### WHAT IS REQUIRED
Only the lines from the one containing "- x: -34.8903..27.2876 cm" through the last line of the data below belong in your answer, copied exactly and without pictures.

### COLLECTED DATA

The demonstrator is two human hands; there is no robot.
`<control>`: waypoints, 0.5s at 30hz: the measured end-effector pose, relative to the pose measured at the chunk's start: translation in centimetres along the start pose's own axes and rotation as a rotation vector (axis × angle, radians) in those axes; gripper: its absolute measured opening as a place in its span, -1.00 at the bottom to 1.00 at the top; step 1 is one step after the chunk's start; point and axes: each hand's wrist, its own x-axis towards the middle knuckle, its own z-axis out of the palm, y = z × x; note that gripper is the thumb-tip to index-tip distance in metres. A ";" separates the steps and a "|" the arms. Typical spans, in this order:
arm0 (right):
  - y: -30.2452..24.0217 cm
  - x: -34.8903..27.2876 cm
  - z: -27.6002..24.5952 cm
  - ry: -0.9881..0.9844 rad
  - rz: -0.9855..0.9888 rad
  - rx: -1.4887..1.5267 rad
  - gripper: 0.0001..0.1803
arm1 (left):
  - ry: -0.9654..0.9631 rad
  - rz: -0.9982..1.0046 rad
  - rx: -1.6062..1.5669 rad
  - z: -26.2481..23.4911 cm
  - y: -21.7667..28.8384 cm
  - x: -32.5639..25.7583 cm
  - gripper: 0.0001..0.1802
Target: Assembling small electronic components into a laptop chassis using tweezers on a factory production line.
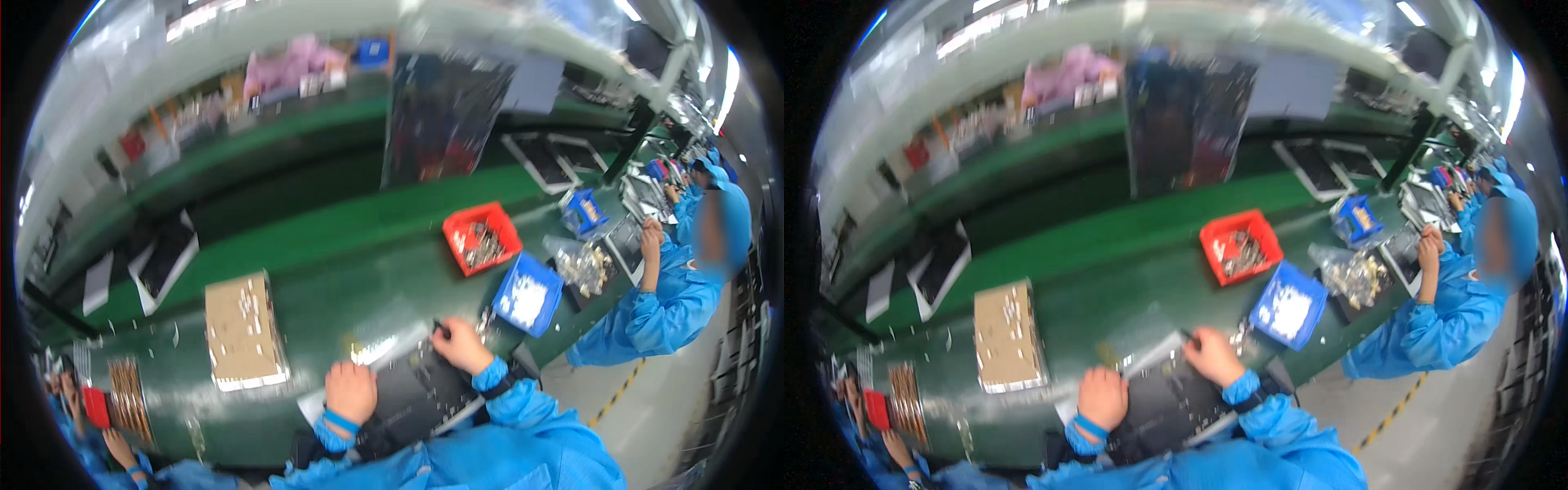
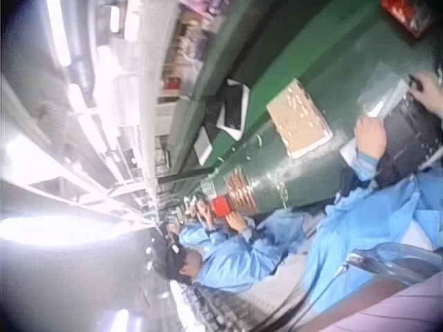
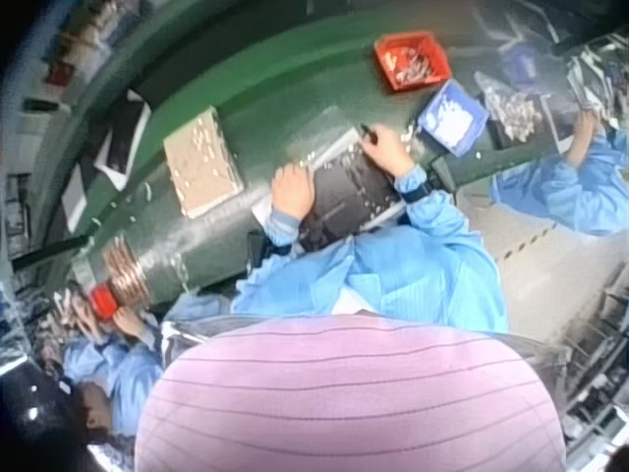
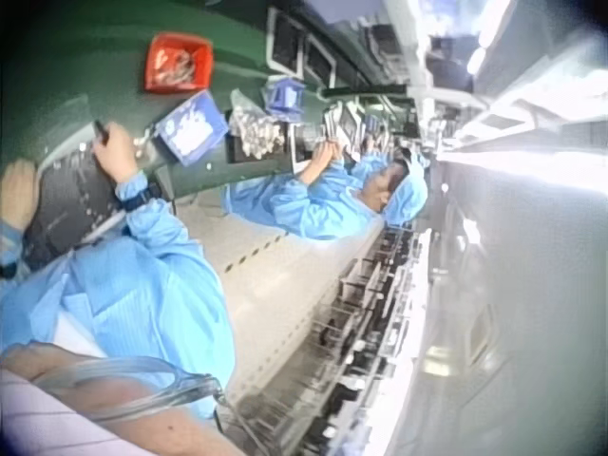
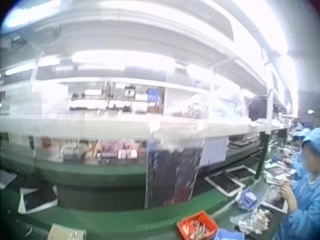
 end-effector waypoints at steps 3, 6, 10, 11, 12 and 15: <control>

### ANSWER TO THIS EXERCISE
  - x: -34.8903..27.2876 cm
  - z: -27.6002..24.5952 cm
  - ry: -0.9881..0.9844 rad
  - rz: -0.9855..0.9888 rad
  - rx: -1.4887..1.5267 rad
  - gripper: 0.0001..0.1803
arm1 (left):
  - ry: -0.9654..0.9631 rad
  - rz: -0.9982..1.0046 rad
  - rx: -1.6062..1.5669 rad
  - z: -26.2481..23.4911 cm
  - y: -21.7667..28.8384 cm
  - x: -32.5639..25.7583 cm
  - gripper: 0.0001..0.1802
Target: Assembling small electronic components into a laptop chassis using tweezers on a factory production line.
 end-effector waypoints at steps 3, 6, 10, 11, 12 and 15: <control>

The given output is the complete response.